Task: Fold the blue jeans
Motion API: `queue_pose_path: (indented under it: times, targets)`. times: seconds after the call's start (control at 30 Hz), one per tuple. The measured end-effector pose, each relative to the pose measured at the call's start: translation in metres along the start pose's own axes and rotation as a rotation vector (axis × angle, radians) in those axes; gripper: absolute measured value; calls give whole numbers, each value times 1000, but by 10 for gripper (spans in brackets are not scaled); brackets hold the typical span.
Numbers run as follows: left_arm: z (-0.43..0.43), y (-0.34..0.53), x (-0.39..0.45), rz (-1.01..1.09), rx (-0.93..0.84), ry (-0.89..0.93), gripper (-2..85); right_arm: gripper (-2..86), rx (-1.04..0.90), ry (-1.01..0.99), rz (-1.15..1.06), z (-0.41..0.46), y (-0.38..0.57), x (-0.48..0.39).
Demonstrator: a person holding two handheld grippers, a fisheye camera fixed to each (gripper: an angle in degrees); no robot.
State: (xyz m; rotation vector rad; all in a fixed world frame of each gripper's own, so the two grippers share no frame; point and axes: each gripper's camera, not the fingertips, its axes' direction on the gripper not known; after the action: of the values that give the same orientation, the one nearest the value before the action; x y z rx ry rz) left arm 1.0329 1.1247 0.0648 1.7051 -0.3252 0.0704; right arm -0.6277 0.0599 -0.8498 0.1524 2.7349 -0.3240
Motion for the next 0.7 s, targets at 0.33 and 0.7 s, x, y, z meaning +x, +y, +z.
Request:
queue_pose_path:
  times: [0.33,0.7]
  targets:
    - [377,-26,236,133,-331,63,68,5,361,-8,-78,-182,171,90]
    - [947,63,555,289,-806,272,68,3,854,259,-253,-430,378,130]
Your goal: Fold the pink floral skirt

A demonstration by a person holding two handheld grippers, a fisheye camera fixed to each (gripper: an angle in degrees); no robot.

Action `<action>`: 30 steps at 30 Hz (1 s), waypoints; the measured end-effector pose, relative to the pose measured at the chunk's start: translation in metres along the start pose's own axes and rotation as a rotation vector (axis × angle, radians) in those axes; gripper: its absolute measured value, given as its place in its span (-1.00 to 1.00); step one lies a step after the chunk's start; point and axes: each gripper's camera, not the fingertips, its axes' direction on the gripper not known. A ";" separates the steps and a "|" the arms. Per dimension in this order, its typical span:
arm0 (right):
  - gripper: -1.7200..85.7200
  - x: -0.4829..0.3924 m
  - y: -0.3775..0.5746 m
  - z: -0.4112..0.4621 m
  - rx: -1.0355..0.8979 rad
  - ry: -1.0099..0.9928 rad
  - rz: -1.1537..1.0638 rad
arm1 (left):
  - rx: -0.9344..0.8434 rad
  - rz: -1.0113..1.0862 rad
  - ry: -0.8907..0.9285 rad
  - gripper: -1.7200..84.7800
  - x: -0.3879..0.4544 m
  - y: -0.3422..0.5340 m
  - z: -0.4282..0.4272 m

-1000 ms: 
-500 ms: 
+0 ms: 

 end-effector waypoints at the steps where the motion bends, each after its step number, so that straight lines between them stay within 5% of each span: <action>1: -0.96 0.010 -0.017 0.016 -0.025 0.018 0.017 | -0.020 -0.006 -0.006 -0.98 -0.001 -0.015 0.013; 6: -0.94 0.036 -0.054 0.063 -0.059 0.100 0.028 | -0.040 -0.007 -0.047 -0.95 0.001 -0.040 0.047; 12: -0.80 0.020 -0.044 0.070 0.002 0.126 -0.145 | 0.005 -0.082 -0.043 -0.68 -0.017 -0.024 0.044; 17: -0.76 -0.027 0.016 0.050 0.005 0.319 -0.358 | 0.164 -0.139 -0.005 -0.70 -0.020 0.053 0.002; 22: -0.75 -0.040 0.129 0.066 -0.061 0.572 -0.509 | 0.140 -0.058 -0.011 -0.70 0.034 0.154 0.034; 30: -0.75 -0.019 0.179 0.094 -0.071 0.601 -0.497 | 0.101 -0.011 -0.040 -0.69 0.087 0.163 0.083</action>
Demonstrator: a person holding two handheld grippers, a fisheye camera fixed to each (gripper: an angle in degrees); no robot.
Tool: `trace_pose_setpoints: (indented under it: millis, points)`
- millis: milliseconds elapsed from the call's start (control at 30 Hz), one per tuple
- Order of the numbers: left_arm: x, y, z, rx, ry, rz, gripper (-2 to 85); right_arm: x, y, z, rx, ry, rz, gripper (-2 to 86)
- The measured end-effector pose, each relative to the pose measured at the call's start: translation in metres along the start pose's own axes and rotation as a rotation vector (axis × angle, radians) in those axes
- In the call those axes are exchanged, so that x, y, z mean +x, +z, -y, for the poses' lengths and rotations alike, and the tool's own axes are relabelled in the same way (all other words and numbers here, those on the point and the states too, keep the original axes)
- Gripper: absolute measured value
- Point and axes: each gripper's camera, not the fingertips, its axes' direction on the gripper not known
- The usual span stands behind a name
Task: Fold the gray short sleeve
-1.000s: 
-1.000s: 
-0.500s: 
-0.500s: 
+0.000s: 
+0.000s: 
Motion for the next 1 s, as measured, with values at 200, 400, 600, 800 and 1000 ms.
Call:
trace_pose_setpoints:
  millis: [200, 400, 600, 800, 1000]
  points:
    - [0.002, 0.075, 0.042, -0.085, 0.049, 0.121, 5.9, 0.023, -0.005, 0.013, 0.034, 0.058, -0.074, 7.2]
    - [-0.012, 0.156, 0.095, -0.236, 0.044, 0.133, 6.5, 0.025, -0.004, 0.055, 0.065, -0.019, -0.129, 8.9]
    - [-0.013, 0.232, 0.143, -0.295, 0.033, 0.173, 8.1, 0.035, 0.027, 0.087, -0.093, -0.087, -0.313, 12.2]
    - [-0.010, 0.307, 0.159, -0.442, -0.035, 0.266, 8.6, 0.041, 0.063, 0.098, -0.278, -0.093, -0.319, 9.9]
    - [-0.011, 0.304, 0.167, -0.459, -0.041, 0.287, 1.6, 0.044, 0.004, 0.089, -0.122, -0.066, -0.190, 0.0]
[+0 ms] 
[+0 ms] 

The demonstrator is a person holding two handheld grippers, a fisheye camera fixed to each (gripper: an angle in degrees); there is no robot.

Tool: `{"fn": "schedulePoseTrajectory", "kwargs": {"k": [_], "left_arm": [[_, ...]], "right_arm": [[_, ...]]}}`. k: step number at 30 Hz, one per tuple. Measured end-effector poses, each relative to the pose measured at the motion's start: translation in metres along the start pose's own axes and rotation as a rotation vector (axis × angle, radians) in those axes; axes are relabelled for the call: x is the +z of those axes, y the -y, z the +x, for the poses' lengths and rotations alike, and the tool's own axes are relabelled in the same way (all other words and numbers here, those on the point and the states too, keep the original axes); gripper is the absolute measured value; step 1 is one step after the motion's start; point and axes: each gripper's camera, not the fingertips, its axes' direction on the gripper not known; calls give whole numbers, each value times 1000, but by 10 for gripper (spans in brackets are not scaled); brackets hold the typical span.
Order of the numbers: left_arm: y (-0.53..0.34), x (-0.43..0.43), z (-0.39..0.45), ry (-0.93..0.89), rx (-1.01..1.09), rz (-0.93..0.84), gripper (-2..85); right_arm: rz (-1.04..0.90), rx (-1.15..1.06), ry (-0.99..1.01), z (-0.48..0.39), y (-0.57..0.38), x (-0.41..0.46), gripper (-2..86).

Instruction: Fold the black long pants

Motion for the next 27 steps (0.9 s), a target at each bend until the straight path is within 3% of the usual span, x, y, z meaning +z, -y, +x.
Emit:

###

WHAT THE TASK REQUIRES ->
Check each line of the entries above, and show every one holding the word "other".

ANSWER ->
- In the call those axes are exchanged, so that x, y, z mean +x, +z, -y, for the poses' lengths and rotations alike, and the tool's own axes are relabelled in the same way (all other words and numbers here, those on the point and the states too, keep the original axes)
Tool: `{"fn": "schedulePoseTrajectory", "kwargs": {"k": [_], "left_arm": [[_, ...]], "right_arm": [[_, ...]]}}`. k: step number at 30 Hz, one per tuple. Measured end-effector poses, each relative to the pose measured at the motion's start: translation in metres along the start pose's own axes and rotation as a rotation vector (axis × angle, radians) in those axes; axes are relabelled for the call: x is the +z of those axes, y the -y, z the +x, for the poses' lengths and rotations alike, and the tool's own axes are relabelled in the same way (all other words and numbers here, those on the point and the states too, keep the original axes); gripper is the absolute measured value; step 1 is one step after the motion's start; point and axes: each gripper's camera, not the fingertips, its axes' direction on the gripper not known; calls give whole numbers, each value times 1000, but by 10 for gripper (spans in brackets are not scaled); brackets hold the typical span.

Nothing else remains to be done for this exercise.